To detect such risks, middleBrick scans unauthenticated attack surfaces and checks whether API keys are exposed in logs, error messages, or client-side code, and whether Hmac implementations include critical context like method, path, and timestamps. Findings from scans include concrete remediation guidance tied to frameworks such as OWASP API Top 10 and reference real-world patterns like those seen in CVE-prone implementations.
Hmac Signatures-Specific Remediation in Actix — concrete code fixes
Secure Hmac usage in Actix requires binding the signature to the full request context and ensuring keys are never exposed in logs or URLs.

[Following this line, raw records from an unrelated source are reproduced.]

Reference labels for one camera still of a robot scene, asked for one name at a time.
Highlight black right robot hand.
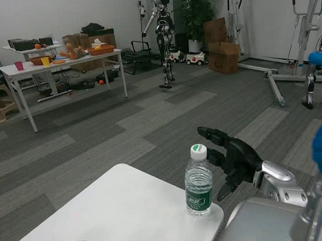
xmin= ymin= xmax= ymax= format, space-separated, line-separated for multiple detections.
xmin=196 ymin=122 xmax=266 ymax=202

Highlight black bag on floor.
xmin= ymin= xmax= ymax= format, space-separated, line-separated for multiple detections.
xmin=94 ymin=70 xmax=120 ymax=84

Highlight small white table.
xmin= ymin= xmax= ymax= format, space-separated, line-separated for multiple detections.
xmin=2 ymin=40 xmax=75 ymax=105

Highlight silver humanoid robot legs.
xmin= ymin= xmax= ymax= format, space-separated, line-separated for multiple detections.
xmin=298 ymin=17 xmax=322 ymax=110

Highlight hanging silver humanoid robot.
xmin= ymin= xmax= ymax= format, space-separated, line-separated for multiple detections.
xmin=139 ymin=0 xmax=179 ymax=91

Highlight rectangular orange basket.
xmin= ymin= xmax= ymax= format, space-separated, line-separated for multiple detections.
xmin=86 ymin=44 xmax=116 ymax=57

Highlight black bag on boxes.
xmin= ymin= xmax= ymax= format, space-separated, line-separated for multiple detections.
xmin=80 ymin=22 xmax=106 ymax=35

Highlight large black equipment case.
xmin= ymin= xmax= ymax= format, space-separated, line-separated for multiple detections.
xmin=7 ymin=37 xmax=40 ymax=52

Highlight round orange basket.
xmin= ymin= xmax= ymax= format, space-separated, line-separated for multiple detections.
xmin=28 ymin=55 xmax=55 ymax=66

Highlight wide brown cardboard box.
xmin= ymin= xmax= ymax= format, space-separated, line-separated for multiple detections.
xmin=207 ymin=40 xmax=242 ymax=75

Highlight tissue box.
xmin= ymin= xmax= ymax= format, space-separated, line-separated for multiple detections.
xmin=91 ymin=38 xmax=109 ymax=48

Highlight tall green plant white pot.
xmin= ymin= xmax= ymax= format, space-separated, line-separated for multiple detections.
xmin=174 ymin=0 xmax=219 ymax=55

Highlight clear water bottle green label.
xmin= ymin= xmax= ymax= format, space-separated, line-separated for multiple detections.
xmin=182 ymin=143 xmax=216 ymax=218

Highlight black folding bench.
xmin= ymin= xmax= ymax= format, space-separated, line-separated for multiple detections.
xmin=122 ymin=39 xmax=164 ymax=76

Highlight orange plush toy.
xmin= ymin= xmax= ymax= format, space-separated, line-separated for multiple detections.
xmin=58 ymin=42 xmax=90 ymax=61

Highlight white gantry stand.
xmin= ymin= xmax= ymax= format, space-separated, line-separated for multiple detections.
xmin=234 ymin=0 xmax=322 ymax=110

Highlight white toy car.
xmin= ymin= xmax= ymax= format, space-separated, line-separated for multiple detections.
xmin=185 ymin=51 xmax=210 ymax=67
xmin=170 ymin=49 xmax=186 ymax=64

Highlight open brown cardboard box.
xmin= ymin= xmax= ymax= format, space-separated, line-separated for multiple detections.
xmin=62 ymin=33 xmax=91 ymax=52

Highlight large closed cardboard box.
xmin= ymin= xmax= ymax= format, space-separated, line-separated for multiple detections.
xmin=87 ymin=27 xmax=116 ymax=49

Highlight large white folding table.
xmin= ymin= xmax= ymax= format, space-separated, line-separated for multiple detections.
xmin=0 ymin=48 xmax=131 ymax=135

Below are concrete, safe patterns for generating and verifying Hmac Signatures in Actix web services.
use actix_web::{web, App, HttpRequest, HttpResponse, HttpServer, Responder};
use hmac::{Hmac, Mac};
use sha2::Sha256;
use std::time::{SystemTime, UNIX_EPOCH};
// Type alias for Hmac-SHA256
type HmacSha256 = Hmac;
/// Build the signing string from method, path, timestamp, and body.

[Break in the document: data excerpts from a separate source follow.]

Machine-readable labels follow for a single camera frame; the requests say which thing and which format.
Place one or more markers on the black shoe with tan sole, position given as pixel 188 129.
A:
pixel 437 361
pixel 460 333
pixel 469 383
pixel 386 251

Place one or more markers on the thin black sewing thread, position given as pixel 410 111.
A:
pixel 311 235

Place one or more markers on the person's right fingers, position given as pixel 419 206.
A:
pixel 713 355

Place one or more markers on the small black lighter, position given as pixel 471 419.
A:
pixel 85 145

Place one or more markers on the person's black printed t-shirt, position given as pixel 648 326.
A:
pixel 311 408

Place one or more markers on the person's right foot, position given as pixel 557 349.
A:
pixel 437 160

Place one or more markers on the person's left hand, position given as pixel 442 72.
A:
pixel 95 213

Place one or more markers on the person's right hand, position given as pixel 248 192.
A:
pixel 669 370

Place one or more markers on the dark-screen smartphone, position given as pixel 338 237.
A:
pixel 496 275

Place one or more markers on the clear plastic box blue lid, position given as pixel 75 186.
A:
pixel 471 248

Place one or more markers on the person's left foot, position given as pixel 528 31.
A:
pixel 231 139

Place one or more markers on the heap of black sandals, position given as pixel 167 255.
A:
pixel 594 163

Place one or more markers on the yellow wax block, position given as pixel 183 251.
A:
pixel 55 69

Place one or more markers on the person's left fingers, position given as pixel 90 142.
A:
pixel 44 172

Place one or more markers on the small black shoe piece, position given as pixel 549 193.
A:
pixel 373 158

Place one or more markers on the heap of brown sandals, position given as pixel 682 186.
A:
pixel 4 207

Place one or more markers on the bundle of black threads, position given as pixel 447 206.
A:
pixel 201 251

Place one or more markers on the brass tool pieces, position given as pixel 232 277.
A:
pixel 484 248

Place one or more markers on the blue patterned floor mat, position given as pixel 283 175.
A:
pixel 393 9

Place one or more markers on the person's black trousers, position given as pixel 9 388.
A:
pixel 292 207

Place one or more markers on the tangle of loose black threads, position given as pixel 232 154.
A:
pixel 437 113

/// This binds the signature to critical request context to prevent replay.
fn build_signing_string(method: &str, path: &str, timestamp: u64, body: &str) -> String {
format!("{}|{}|{}|{}", method, path, timestamp, body)
}
/// Verify the signature in an Actix extractor.
async fn verify_hmac(
req: HttpRequest,
body: String,
api_key: &str,
signature_header: &str,
) -> bool {
let timestamp = match req.headers().get("x-timestamp") {
Some(val) => match val.to_str().ok().and_then(|s| s.parse::().ok()) {
Some(ts) => ts,
None => return false,
},
None => return false,
};
// Reject old timestamps to prevent replay (e.g., 5-minute window)
let now = SystemTime::now()
.duration_since(UNIX_EPOCH)
.map(|d| d.as_secs())
.unwrap_or(0);
if now.saturating_sub(timestamp) > 300 {
return false;
}
let signing_string = build_signing_string(
req.method().as_str(),
req.path(),
timestamp,
&body,
);
// Verify HMAC
let mut mac = HmacSha256::new_from_slice(api_key.as_bytes())

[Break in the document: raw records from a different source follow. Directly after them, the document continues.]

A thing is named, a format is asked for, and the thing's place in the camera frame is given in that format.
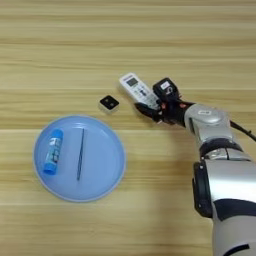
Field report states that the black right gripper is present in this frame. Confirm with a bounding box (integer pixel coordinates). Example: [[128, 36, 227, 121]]
[[134, 99, 196, 128]]

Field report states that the white remote control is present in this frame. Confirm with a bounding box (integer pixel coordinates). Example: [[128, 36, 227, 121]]
[[118, 72, 160, 111]]

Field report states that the small black white cube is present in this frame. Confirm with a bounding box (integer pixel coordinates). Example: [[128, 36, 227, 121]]
[[98, 94, 120, 115]]

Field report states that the small black box white label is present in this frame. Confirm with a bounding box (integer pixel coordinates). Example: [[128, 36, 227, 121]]
[[152, 77, 179, 101]]

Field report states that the round blue plate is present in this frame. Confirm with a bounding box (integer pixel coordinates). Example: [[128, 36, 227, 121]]
[[32, 114, 128, 203]]

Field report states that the blue glue stick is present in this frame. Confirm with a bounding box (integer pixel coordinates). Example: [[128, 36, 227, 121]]
[[42, 128, 64, 176]]

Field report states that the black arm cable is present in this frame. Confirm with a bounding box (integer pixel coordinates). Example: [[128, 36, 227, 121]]
[[229, 120, 256, 143]]

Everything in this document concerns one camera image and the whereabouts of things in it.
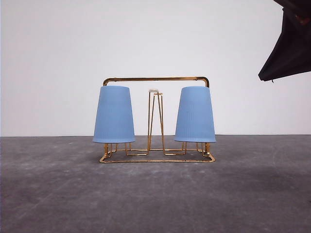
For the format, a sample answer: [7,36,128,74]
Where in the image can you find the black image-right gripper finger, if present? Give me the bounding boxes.
[258,0,311,82]

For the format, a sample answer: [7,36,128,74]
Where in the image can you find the blue ribbed cup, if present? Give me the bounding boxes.
[93,85,135,143]
[174,86,217,142]

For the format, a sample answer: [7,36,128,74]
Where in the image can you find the gold wire cup rack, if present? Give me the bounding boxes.
[100,76,215,163]

.expect("HMAC can take key of any size");
mac.update(signing_string.as_bytes());
match hex::decode(signature_header) {
Ok(expected_sig) => mac.verify_slice(&expected_sig).is_ok(),
Err(_) => false,
}
}
/// Example handler that requires HMAC verification.
async fn protected_handler(
req: HttpRequest,
body: String,
) -> impl Responder {
let api_key = match req.headers().get("x-api-key") {
Some(v) => match v.to_str() {
Ok(s) => s,
Err(_) => return HttpResponse::BadRequest().finish(),
},
None => return HttpResponse::Unauthorized().finish(),
};
let signature = match req.headers().get("x-signature") {
Some(v) => match v.to_str() {
Ok(s) => s,
Err(_) => return HttpResponse::BadRequest().finish(),
},
None => return HttpResponse::Unauthorized().finish(),
};
if verify_hmac(req, body.clone(), api_key, signature).await {
HttpResponse::Ok().body("Authenticated and valid request")
} else {
HttpResponse::Unauthorized().finish()
}
}
#[actix_web::main]
async fn main() -> std::io::Result<()> {
HttpServer::new(|| {
App::new()
.route("/api/action", web::post().to(protected_handler))
})
.bind("127.0.0.1:8080")?
.run()
.await
}
This example demonstrates key binding by including the HTTP method, path, timestamp, and body in the signed string. The timestamp enables replay protection; requests outside a short window are rejected. Never include the API key in the signed string itself, and avoid using it directly as a non-secret identifier.
For production use, rotate keys periodically, store them securely outside the codebase, and enforce HTTPS to prevent key interception. middleBrick can validate that your deployment avoids key leakage in query strings or error responses and that Hmac bindings include necessary context, reducing the phishing surface.